The Placing raised gross proceeds of R1.17 billion for the Company. As described in the announcement released on 8 July 2021 regarding the opening of the Bookbuild, the capital raised through the Bookbuild will be used in part to finance the acquisition of a controlling stake in WeBuyCars, following regulatory approval, with the balance being used to fund investment opportunities identified both through the divisions of the Group as well as our TC Ventures strategy. In addition, this capital will further enhance our financial flexibility and strategic agility to execute on opportunities resulting from market dynamics pursuant to the COVID-19 pandemic. 

Goldman Sachs International and Investec Bank Limited (collectively the “Managers”) acted as joint bookrunners in respect of the Placing.
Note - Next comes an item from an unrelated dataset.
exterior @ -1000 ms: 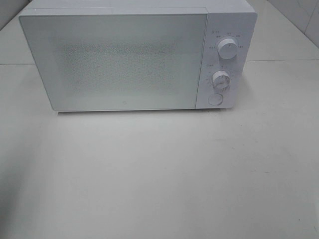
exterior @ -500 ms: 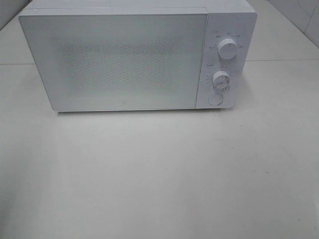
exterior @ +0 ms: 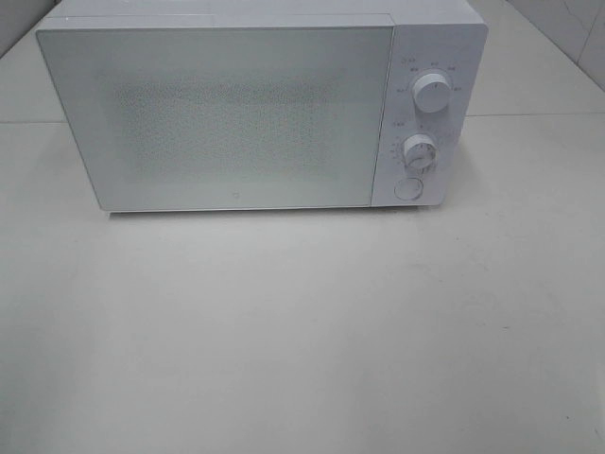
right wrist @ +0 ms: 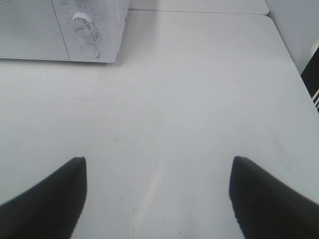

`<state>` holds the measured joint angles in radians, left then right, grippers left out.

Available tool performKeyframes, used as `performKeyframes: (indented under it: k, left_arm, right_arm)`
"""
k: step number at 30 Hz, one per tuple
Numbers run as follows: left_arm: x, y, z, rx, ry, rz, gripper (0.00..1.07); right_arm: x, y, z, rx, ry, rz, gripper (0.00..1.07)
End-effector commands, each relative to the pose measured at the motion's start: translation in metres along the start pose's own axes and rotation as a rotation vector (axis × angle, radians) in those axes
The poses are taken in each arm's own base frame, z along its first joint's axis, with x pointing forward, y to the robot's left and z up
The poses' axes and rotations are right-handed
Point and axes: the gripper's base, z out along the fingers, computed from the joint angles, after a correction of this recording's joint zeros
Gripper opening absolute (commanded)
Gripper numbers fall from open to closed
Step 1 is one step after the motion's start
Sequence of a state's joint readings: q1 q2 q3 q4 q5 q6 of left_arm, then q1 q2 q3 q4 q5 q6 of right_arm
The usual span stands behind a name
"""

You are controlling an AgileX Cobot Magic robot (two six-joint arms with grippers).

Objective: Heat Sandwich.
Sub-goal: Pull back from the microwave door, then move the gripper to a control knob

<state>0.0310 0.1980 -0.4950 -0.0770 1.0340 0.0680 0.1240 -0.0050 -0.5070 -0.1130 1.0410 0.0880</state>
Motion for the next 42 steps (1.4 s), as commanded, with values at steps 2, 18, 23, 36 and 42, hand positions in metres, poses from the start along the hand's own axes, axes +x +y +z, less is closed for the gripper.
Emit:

The Placing Shares, when issued, will be credited as fully paid and will rank pari passu in all respects with the existing ordinary shares in the share capital of the Company, including the right to receive all dividends and other distributions declared, made or paid after the date of issue of the Placing Shares.

An application will be made to the JSE for the listing of the Placing Shares. Subject to approval by the JSE, listing and trading (“Admission”) of the Placing Shares on the JSE is expected to occur at 09h00 on 14 July 2021 and dealings in the Placing Shares are expected to commence at the same time. The Placing is conditional upon, amongst other things, Admission of the Placing Shares on the JSE becoming effective and the placing agreement between the Company and the Managers (“Placing Agreement”) becoming unconditional and not being terminated in accordance with its terms prior to Admission.

Following Admission, the Company’s issued share capital will comprise 707 895 413 ordinary no par value shares. This figure may be used by shareholders in the Company as the denominator for the calculations by which they will determine if they are required to notify their beneficial interest in, or a change to their beneficial interest in, the Company’s ordinary shares under section 122 of the South African Companies Act of 2008.